Quantum chemical calculations, Hirshfeld surface analysis, and molecular docking studies of antibacterial (E)-N '-((1H-Indol-3-yl)methylene)-4-bromobenzohydrazide

Creative Commons License

Eşme A.

SPECTROSCOPY LETTERS, vol.52, no.7, pp.398-412, 2019 (SCI-Expanded) identifier identifier

  • Publication Type: Article / Article
  • Volume: 52 Issue: 7
  • Publication Date: 2019
  • Doi Number: 10.1080/00387010.2019.1651339
  • Journal Indexes: Science Citation Index Expanded (SCI-EXPANDED), Scopus
  • Page Numbers: pp.398-412
  • Keywords: Bromobenzohydrazide, Hirshfeld surface, molecular docking, potential energy distribution, reduced density gradient analysis, SPECTROSCOPIC CHARACTERIZATION, CRYSTAL-STRUCTURE, FT-RAMAN, DFT, CHEMISTRY
  • Kocaeli University Affiliated: Yes


The theoretical parameters such as optimized geometrical parameters (bond lengths, bond angles, and dihedral angles), vibrational assignments, non-linear optical property, natural population analysis, and global chemical descriptors were calculated using the density functional theory with Becke, 3-parameter, Lee-Yang-Parr functional and Coulomb-attenuating method.
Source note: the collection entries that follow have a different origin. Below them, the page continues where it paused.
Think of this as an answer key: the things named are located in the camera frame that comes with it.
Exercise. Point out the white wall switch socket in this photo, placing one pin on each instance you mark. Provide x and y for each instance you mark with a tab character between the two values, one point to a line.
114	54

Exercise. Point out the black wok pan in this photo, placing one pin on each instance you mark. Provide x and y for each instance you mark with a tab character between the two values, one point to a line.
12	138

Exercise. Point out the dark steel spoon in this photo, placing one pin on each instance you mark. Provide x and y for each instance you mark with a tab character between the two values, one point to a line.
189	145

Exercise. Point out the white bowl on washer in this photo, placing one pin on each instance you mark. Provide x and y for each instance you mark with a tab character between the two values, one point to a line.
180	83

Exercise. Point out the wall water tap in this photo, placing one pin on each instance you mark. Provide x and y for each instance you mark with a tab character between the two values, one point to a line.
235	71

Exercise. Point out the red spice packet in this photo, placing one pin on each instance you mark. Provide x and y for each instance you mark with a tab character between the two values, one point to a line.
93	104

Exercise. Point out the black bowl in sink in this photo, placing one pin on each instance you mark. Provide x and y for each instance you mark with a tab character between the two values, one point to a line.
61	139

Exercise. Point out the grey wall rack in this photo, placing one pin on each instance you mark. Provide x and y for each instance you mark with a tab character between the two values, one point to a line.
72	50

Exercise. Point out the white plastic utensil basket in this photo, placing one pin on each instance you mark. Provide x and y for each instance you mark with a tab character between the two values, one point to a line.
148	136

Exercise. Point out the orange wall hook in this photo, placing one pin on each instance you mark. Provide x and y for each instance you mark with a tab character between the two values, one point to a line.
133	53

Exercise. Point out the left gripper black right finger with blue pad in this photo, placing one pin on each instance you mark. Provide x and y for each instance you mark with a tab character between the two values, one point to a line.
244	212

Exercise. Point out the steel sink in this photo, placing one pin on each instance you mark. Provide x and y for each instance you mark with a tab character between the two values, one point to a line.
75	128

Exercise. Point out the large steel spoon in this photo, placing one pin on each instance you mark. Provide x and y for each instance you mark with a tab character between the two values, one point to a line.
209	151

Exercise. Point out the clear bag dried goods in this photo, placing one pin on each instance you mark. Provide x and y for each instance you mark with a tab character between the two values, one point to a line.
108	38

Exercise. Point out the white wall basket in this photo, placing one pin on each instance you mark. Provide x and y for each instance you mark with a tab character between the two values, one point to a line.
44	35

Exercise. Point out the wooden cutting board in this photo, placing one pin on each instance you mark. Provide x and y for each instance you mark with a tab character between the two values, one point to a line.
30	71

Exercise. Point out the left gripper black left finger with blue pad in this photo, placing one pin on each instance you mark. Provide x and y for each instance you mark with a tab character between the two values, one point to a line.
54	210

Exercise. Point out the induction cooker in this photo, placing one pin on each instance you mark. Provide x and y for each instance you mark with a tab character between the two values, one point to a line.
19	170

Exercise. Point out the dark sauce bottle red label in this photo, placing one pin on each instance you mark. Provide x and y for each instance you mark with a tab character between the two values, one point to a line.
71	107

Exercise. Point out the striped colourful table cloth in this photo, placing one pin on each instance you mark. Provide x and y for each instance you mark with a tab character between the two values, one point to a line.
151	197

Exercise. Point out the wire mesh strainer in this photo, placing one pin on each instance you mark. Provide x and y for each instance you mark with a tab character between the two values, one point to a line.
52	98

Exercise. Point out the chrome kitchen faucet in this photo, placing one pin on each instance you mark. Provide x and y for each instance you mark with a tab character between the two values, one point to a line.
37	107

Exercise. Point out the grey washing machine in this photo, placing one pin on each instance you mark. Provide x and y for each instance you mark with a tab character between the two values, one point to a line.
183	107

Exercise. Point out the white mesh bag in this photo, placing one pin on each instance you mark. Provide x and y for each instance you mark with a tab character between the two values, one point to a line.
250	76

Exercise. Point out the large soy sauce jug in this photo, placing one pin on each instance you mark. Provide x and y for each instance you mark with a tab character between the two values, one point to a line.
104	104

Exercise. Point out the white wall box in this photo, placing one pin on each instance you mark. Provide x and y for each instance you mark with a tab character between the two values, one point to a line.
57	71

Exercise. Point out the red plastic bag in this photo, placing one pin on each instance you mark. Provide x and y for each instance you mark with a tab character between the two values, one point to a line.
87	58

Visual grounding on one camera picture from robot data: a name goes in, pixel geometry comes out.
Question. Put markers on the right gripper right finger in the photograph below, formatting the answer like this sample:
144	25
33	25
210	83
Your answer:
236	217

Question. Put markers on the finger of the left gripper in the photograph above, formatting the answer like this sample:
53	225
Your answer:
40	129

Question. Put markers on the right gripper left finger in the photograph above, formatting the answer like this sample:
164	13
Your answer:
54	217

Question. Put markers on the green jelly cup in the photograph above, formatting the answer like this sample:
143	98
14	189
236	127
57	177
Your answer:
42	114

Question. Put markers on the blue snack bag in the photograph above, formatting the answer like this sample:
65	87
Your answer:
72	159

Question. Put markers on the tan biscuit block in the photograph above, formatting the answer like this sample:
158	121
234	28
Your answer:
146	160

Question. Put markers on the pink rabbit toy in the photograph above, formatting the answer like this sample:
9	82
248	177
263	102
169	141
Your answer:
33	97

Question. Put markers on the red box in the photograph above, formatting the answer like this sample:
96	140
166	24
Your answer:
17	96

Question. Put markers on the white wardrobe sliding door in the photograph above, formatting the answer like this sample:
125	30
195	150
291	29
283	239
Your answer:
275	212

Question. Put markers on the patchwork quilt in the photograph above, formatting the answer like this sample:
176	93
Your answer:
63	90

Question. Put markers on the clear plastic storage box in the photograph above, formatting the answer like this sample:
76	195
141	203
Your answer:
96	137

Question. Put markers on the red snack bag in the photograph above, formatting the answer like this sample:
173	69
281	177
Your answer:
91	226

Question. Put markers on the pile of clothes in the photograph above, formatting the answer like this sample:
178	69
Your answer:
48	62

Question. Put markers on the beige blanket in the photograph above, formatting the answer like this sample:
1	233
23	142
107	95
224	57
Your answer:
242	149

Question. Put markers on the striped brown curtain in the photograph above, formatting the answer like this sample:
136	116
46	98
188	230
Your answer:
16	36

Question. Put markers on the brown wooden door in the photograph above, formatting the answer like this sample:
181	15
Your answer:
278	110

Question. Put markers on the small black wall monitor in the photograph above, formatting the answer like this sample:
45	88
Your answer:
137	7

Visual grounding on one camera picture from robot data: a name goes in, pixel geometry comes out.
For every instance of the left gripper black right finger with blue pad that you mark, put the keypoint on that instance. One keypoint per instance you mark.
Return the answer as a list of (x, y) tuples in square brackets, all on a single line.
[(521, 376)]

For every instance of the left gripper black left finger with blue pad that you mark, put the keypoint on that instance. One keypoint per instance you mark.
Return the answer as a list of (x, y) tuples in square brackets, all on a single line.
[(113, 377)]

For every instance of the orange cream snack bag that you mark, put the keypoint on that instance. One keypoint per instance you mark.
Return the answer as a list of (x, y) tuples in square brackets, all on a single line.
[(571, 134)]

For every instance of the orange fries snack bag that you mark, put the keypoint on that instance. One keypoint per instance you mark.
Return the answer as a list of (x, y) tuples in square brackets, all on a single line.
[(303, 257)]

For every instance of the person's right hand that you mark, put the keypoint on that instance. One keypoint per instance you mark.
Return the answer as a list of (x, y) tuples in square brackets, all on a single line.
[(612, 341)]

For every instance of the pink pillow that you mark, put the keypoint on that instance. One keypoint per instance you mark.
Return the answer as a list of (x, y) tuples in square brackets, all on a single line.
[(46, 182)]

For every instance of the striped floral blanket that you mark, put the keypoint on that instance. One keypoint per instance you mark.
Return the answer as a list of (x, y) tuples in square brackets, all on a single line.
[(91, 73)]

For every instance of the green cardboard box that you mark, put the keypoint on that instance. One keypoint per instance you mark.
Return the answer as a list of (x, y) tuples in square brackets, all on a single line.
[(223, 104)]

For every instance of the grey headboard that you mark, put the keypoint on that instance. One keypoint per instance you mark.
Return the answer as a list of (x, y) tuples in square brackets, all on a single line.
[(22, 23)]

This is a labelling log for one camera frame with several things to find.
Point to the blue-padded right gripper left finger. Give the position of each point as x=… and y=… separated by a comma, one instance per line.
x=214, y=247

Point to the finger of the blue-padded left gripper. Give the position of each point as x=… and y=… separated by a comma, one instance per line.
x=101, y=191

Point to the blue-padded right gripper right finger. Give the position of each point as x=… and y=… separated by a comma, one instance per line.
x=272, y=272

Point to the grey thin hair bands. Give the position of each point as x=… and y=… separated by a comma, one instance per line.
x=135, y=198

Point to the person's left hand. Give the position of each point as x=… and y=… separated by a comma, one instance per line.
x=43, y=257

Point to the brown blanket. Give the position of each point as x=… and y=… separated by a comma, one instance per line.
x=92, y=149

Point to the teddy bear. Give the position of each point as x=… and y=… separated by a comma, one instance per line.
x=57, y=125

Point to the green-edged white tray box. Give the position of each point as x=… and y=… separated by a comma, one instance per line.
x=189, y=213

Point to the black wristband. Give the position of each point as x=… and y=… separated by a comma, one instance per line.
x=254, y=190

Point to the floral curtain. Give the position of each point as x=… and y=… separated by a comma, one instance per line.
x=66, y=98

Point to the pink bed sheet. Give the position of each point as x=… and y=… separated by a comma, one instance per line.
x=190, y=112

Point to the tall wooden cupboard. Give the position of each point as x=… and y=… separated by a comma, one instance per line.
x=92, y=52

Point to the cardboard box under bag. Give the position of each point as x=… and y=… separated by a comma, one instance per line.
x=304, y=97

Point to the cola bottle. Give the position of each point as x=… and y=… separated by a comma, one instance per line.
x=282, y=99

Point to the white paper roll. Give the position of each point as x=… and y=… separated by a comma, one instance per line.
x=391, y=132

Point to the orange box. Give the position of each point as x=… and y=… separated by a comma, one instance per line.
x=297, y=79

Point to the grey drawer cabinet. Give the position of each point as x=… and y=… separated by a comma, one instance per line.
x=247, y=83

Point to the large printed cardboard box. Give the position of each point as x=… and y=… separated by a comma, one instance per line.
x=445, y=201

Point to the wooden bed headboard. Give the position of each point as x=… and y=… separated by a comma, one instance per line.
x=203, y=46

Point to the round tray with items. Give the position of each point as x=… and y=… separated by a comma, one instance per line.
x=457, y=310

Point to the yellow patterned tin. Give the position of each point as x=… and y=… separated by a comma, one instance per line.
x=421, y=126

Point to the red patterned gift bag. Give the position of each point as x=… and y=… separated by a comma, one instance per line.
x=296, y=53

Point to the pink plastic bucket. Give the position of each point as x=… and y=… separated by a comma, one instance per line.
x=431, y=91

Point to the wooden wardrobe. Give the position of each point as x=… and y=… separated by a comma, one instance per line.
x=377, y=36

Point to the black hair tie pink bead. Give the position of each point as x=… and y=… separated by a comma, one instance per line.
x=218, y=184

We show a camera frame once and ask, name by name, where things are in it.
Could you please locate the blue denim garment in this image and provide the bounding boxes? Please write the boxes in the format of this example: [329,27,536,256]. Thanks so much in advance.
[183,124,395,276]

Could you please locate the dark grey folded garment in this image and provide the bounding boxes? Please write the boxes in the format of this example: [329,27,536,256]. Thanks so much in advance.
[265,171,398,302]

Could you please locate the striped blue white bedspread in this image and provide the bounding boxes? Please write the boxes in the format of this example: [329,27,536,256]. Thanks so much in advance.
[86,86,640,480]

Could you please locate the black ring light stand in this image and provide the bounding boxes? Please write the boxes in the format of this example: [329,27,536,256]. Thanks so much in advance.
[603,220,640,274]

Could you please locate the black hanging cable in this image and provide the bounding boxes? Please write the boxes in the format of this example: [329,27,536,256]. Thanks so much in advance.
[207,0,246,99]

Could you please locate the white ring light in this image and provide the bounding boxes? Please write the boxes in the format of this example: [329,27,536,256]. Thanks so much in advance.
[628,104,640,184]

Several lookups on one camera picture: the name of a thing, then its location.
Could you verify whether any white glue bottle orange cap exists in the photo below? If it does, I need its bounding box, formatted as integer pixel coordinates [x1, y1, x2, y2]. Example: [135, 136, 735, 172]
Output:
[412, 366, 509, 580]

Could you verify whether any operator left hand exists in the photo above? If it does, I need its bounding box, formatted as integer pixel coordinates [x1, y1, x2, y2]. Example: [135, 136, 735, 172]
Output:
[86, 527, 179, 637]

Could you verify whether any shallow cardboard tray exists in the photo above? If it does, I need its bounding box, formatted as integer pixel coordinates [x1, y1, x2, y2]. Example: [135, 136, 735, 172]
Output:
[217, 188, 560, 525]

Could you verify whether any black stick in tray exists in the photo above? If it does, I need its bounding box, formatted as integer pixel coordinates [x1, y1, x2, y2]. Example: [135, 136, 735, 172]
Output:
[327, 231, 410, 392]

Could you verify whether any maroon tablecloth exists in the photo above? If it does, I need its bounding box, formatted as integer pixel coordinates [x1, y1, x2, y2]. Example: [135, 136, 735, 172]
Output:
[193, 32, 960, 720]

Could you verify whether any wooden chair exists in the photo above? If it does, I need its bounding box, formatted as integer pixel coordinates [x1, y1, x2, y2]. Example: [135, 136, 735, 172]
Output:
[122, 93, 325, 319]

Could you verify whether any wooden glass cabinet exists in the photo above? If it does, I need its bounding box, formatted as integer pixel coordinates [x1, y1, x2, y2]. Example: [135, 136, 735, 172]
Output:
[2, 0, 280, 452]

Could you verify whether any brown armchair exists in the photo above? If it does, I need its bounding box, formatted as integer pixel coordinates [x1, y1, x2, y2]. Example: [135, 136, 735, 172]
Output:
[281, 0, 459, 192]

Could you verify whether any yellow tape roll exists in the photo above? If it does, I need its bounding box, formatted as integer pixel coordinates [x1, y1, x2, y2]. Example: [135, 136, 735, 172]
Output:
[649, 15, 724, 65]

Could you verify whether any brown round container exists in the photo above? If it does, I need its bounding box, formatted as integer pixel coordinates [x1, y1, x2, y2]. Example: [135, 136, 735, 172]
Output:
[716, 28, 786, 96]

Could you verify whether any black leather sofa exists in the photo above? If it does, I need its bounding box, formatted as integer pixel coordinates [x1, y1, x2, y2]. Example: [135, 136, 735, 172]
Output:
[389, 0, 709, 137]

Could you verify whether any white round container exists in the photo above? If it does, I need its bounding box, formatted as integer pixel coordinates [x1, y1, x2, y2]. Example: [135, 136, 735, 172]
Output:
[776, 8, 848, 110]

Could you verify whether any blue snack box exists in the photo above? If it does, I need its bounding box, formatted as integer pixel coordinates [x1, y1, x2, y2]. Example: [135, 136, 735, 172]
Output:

Spectroscopic characterization of (E)-N '-((1H-Indol-3-yl)methylene)-4-bromobenzohydrazide was investigated by the Fourier transform infrared analysis with the potential energy distribution, proton nuclear magnetic resonance, and ultraviolet-visible techniques. The intermolecular interactions of the title molecule in the crystal structure were visualized by the three-dimensional Hirshfeld surface and associated two-dimensional fingerprint plots. In order to understand molecular stability, global reactive properties calculated at the time-dependent density functional theory have been investigated by visualization of frontier molecular orbitals. In addition, the first-order hyperpolarizability has been investigated to understand the non-linear optical activity of the molecule. Molecular docking studies supporting the antibacterial activity of the title molecule give a high-binding energy value of -5.20 kcal/mol due to the interaction of the carbonyl group with the target protein.